Linear regression learning notes and regression learning notes
Operating System: CentOS7.3.1611 _ x64
Python version: 2.7.5
Sklearn version: 0.18.2
Tensorflow version: 1.2.1
Linear regression is a statistical analysis method that uses regression analysis in mathematical statistics to determine the quantitative relationship between two or more variables. It is widely used. The expression is y = w'x + e, and e is the normal distribution with the mean of 0.
One-dimensional linear regression and multiple linear regression can be divided based on the number of variables.
In a regression model, mona1 regression is the simplest and most robust, but it often lacks the ability to describe the behavior of complex systems. Therefore, multivariate regression-based prediction technology is more common. Traditional multivariate regression models are generally linear. Due to the possibility of insignificant variables and the correlation between their respective variables, the regular equations of regression may become seriously diseased, it affects the stability of regression equations. Therefore, a basic problem facing multiple linear regression is to find the "Optimal" regression equation.

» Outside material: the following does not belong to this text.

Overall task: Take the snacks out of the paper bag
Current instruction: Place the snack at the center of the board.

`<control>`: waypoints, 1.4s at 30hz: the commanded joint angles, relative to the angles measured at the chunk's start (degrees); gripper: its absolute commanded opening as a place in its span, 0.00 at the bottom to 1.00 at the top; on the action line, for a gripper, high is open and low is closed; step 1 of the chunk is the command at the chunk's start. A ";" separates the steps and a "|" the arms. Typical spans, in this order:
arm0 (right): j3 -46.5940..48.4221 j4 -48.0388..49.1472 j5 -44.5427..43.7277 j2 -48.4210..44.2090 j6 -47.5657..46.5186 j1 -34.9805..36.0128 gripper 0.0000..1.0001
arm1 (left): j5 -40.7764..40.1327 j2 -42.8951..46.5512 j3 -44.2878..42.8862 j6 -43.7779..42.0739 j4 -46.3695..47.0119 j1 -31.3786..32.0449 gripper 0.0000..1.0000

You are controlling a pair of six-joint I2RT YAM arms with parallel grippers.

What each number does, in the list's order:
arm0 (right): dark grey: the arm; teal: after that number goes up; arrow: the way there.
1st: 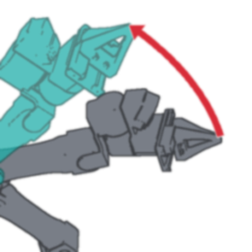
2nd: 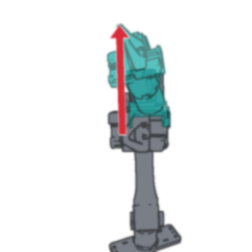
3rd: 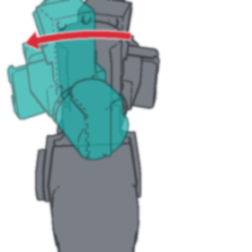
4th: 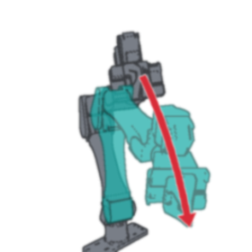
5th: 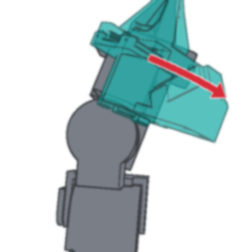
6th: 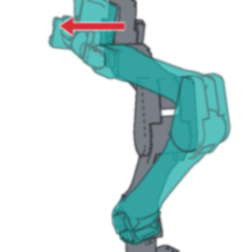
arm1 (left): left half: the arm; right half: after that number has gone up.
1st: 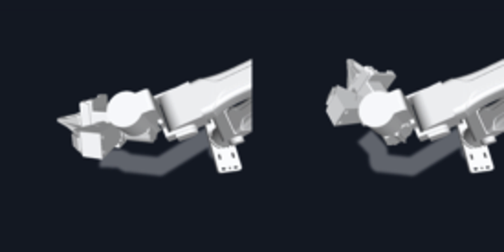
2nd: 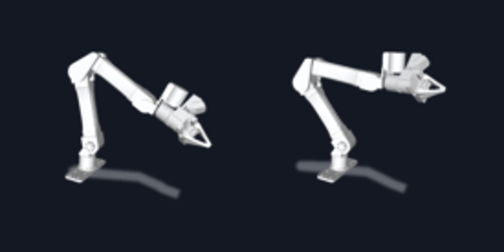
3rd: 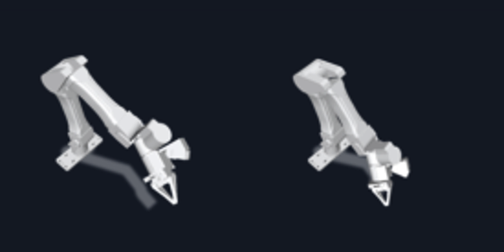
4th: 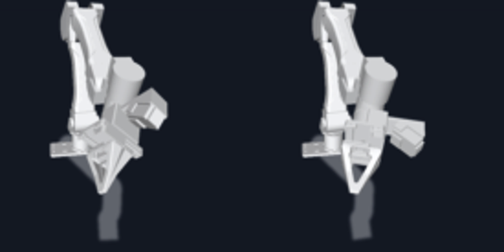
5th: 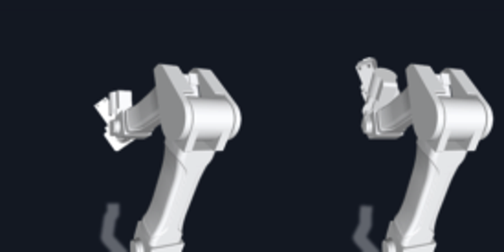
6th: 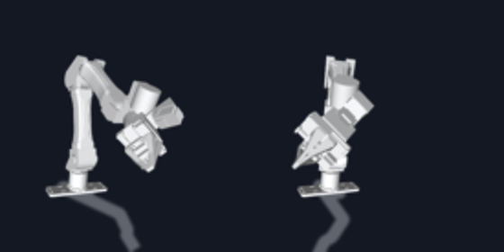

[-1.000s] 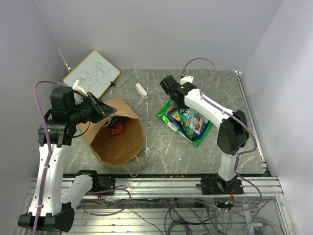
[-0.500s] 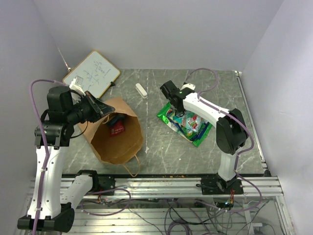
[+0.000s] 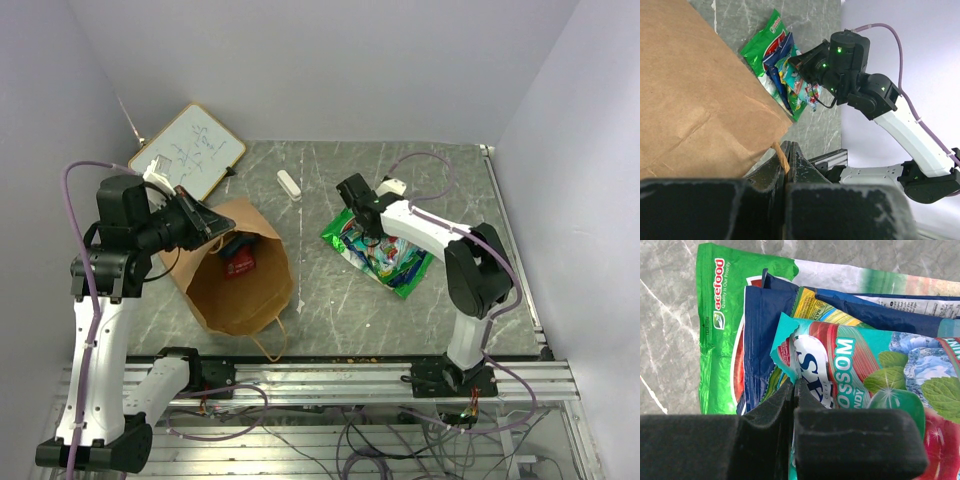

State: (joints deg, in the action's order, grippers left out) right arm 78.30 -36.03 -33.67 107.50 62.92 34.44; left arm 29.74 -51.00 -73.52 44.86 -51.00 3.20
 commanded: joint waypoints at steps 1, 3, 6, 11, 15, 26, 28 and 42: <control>-3.61 6.59 1.65 -0.70 -1.59 -0.69 0.00 | 2.07 0.98 0.13 -0.18 0.79 -0.08 0.07; -5.31 8.78 2.03 -1.79 -2.72 -0.68 0.00 | 2.65 1.02 0.37 -0.21 0.82 -0.08 0.07; -7.25 11.00 3.13 -2.87 -3.34 -0.77 0.03 | 2.93 1.00 0.43 -0.26 0.87 -0.08 0.07; -7.62 11.17 6.00 -4.33 -2.41 -0.86 0.05 | 3.46 1.41 1.45 0.51 1.87 -0.12 0.07; -7.40 12.37 7.12 -5.85 -3.95 -0.86 0.08 | 5.03 1.69 2.15 1.01 3.64 -0.13 0.07; -8.07 12.20 8.03 -7.89 -6.50 -0.94 0.23 | 5.21 2.13 2.50 1.37 4.01 -0.13 0.07; -8.28 12.62 7.84 -8.18 -7.34 -0.95 0.26 | 5.24 2.27 2.90 1.57 4.19 -0.07 0.07; -5.17 12.98 9.28 -10.17 -19.41 -0.95 0.55 | 5.36 2.71 4.38 2.55 5.65 -0.12 0.07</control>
State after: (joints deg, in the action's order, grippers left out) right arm 71.07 -23.40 -24.86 99.00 49.25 33.58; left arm 33.74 -48.88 -69.95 46.72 -48.14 3.20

1-dimensional linear regression
In regression analysis, only one independent variable and one dependent variable are included, and the relationship between the two can be expressed in a straight line, which is called a one-dimensional linear regression analysis. The expression is as follows:
Y = a + b*X + e
A Indicates the intercept, B indicates the slope of the straight line, and e indicates the error item. This equation can predict the value of the target variable (Y) based on the given prediction variable (X.

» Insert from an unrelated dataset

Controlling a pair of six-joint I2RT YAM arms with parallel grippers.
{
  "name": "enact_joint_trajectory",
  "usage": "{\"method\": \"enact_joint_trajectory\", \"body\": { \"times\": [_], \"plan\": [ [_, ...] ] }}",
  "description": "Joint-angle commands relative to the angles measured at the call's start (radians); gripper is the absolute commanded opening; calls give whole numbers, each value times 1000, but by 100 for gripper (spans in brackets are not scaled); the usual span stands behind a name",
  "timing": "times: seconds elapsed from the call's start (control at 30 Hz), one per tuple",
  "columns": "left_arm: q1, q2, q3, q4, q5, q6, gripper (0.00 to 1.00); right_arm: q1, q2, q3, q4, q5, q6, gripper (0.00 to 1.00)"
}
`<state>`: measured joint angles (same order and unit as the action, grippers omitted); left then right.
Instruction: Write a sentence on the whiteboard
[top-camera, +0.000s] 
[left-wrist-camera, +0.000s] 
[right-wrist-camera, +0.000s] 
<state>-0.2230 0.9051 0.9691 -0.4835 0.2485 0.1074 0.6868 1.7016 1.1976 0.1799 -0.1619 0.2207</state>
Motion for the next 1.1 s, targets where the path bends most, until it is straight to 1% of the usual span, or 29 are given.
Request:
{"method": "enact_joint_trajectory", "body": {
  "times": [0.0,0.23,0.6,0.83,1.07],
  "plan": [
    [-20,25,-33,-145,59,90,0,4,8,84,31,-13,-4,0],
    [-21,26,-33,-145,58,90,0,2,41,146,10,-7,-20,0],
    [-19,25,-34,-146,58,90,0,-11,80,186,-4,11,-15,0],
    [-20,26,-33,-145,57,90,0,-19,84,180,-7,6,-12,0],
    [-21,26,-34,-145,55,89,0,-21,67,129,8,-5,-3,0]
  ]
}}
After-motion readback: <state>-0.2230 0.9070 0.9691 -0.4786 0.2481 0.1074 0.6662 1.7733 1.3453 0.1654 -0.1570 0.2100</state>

When a = 1, B = 2, e = 0.1, the curve is as follows (Y = 1 + 2 * X + 0.1 ):
Common application scenarios:
Simply predict commodity prices, cost assessment, etc.
Use sklearn to solve the problem of unary linear regression
Sample Code:
#! /usr/bin/env python# -*- coding:utf-8 -*-# version : Python 2.7.5import numpy as npimport matplotlib.pyplot as pltfrom sklearn.linear_model import LinearRegressionrng = np.random.RandomState(1)X = 10 * rng.rand(30)Y = 1 + 2 * X + rng.randn(30)#print X#print Ymodel = LinearRegression(fit_intercept=True)model.fit(X[:, np.newaxis], Y)xfit = np.linspace(0, 20, 100)yfit = model.predict(xfit[:, np.newaxis])plt.scatter(X, Y)plt.plot(xfit, yfit)plt.show()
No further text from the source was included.